Menopause Hormone Therapies’ Impact on Breast Cancer

Health

Menopause is the time in a woman’s life when her body decides that child bearing is over with the ovaries ending their production of the hormones estrogen and progesterone. Depending on the woman, this change can begin as early as 45 while others may not undergo the ‘change’ until they reach their 50s and 60s.

The signs of menopause are seen with a change in menstrual cycles (they not only can decrease, but suddenly get more intense), the proverbial hot flashes, chills, dryness of the vagina, trouble sleeping, night sweats, mood swings, thinning hair, weight gain, slowed metabolism, breasts lose fullness and difficulty focusing.

Some of the complications associated with menopause include an increased risk of heart and cardiovascular disease, osteoporosis, urinary incontinence, loss of sexual desire and function.

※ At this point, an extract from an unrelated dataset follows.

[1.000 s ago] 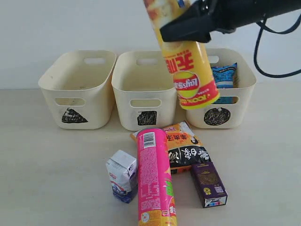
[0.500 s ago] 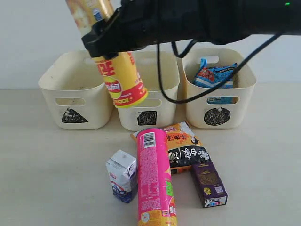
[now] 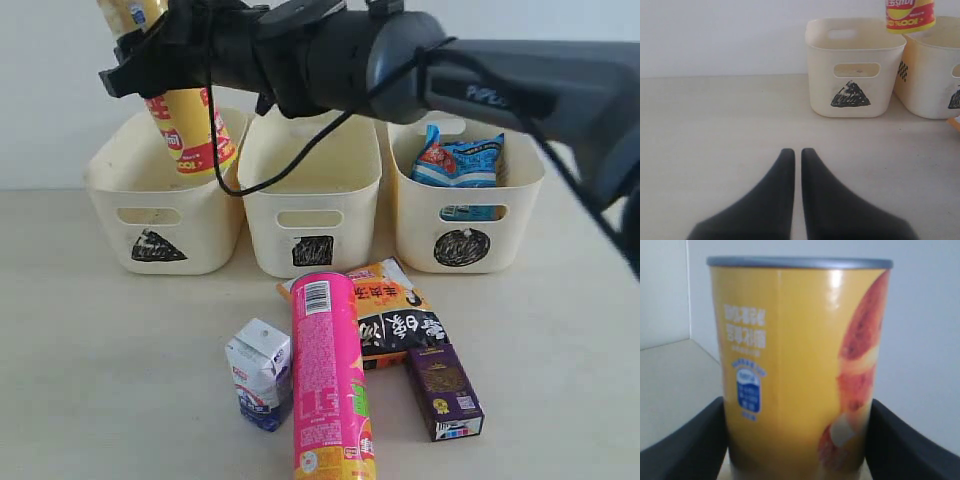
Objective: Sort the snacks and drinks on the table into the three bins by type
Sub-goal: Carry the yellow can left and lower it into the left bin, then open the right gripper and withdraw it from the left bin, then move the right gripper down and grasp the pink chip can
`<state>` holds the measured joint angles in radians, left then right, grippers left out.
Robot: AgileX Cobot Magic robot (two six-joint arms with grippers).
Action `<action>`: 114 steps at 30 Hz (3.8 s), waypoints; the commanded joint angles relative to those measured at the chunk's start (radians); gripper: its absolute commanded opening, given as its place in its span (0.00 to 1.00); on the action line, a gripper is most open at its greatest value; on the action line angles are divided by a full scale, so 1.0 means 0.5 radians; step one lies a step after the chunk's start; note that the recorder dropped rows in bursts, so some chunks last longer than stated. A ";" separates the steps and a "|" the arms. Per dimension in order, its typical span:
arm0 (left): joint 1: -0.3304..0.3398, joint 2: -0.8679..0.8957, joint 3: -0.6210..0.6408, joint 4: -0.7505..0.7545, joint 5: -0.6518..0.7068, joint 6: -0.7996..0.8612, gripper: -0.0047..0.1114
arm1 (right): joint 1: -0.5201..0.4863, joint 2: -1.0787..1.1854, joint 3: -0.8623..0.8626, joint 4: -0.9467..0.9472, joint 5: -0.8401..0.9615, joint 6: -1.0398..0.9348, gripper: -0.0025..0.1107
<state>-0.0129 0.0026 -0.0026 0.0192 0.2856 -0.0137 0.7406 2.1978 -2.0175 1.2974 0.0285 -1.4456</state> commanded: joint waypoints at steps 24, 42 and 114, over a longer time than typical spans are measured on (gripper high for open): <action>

Depending upon the severity of menopause complications, some women end up having a hysterectomy. Others are treated with some medications while others are given various hormone therapies. Some treatments are no more than using estrogen, in the form a cream or tablet, used to treat the vaginal dryness associated with menopause. Estrogen is also used to treat intense hot flashes, as well as reducing the risk of osteoporosis and cardiovascular disease. Other hormone treatments involved using both estrogen and forms of progesterone.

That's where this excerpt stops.